## Task to complete
Only the lines from the first line of the material below to the line containing "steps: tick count", inclusive, should be copied, each exactly as written.

## Data for processing

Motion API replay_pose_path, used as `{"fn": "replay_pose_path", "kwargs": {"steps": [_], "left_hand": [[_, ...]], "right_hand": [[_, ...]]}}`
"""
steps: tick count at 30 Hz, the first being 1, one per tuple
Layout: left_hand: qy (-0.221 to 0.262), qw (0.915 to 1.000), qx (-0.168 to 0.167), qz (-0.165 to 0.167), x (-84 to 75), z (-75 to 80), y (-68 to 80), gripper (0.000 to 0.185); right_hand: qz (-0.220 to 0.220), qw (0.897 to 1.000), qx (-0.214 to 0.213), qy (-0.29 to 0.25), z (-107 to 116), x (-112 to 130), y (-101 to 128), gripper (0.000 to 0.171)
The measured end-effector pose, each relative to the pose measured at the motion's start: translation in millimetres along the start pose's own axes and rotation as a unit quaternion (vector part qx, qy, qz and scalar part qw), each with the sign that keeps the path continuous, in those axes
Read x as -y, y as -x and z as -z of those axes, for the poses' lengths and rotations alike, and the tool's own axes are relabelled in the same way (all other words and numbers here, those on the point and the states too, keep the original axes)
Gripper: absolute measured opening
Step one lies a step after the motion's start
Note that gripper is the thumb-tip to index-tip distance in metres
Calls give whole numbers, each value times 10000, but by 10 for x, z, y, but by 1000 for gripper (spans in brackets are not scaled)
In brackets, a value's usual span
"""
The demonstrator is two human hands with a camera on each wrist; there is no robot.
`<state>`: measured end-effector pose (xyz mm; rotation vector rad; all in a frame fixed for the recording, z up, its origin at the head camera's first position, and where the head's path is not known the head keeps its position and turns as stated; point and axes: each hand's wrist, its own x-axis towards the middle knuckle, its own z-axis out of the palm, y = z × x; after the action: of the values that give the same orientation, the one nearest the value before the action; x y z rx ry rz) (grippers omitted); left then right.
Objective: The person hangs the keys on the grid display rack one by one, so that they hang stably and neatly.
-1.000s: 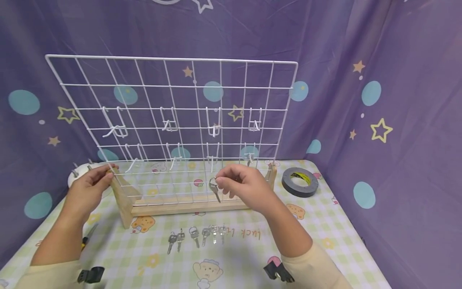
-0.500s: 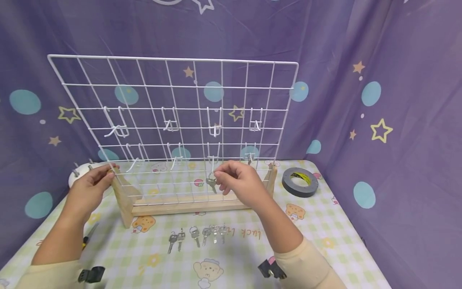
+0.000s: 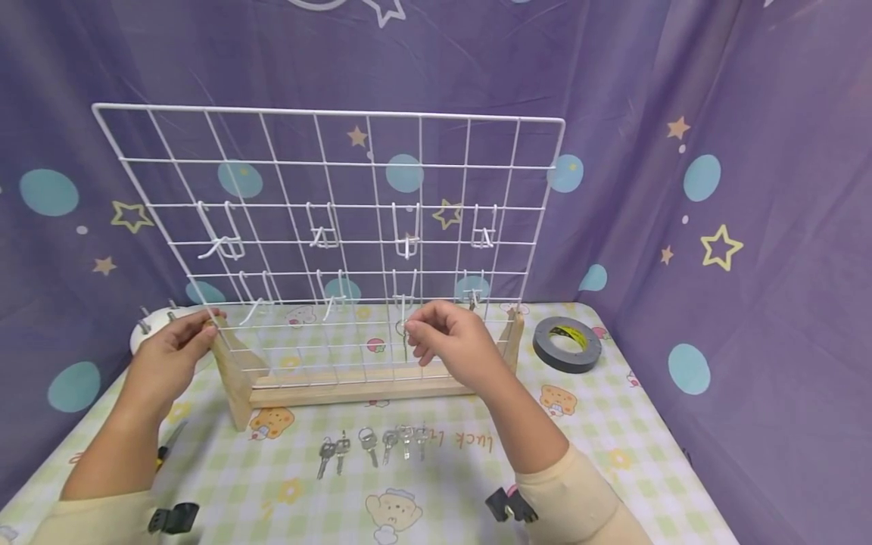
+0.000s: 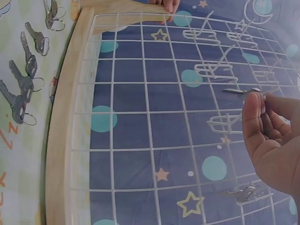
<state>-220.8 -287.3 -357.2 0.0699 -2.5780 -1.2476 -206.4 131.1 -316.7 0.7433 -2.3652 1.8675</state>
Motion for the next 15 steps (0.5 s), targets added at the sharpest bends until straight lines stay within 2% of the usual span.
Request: {"fn": "replay_pose_path", "kwargs": {"steps": [6, 15], "left_hand": [[33, 10000, 36, 67, 8, -7, -13, 58], [49, 9999, 40, 88, 2, 0, -7, 58]], "right_hand": [[-45, 10000, -3, -64, -5, -105, -69, 24], [-131, 9992, -231, -303, -44, -233, -200, 25]]}}
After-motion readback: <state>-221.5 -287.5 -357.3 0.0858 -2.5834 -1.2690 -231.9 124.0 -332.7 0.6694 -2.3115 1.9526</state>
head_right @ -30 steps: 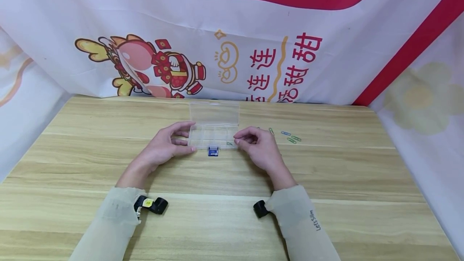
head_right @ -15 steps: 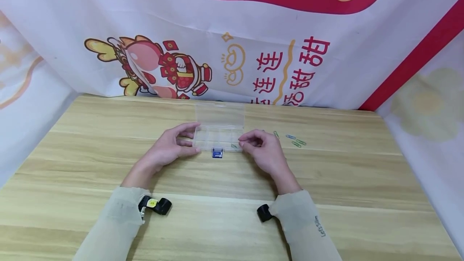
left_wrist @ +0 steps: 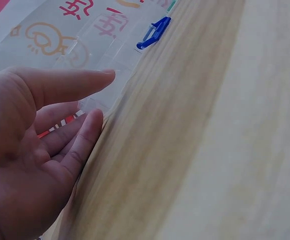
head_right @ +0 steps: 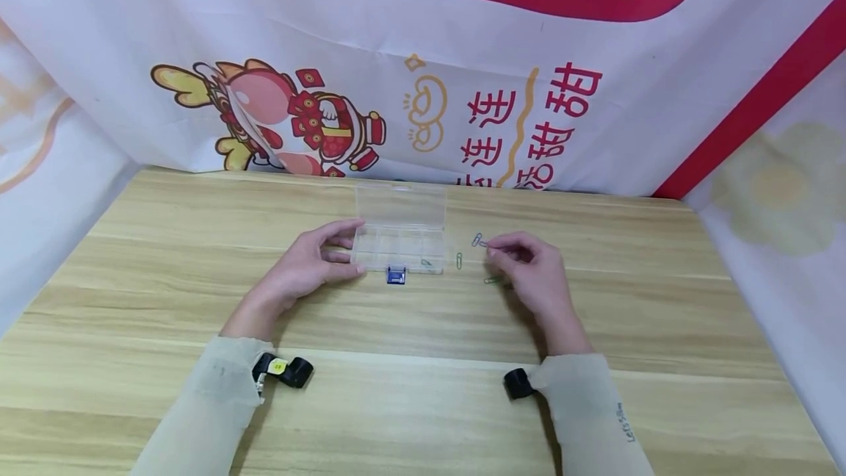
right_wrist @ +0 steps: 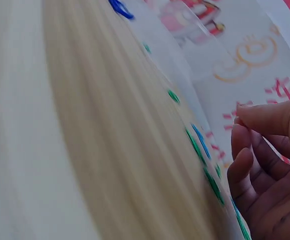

## Reply
Motion API replay_pose_path, used as `{"fn": "replay_pose_path", "kwargs": {"steps": [_], "left_hand": [[_, ...]], "right_hand": [[_, ...]]}}`
"""
steps: tick count at 30 Hz, the first being 1, one per tuple

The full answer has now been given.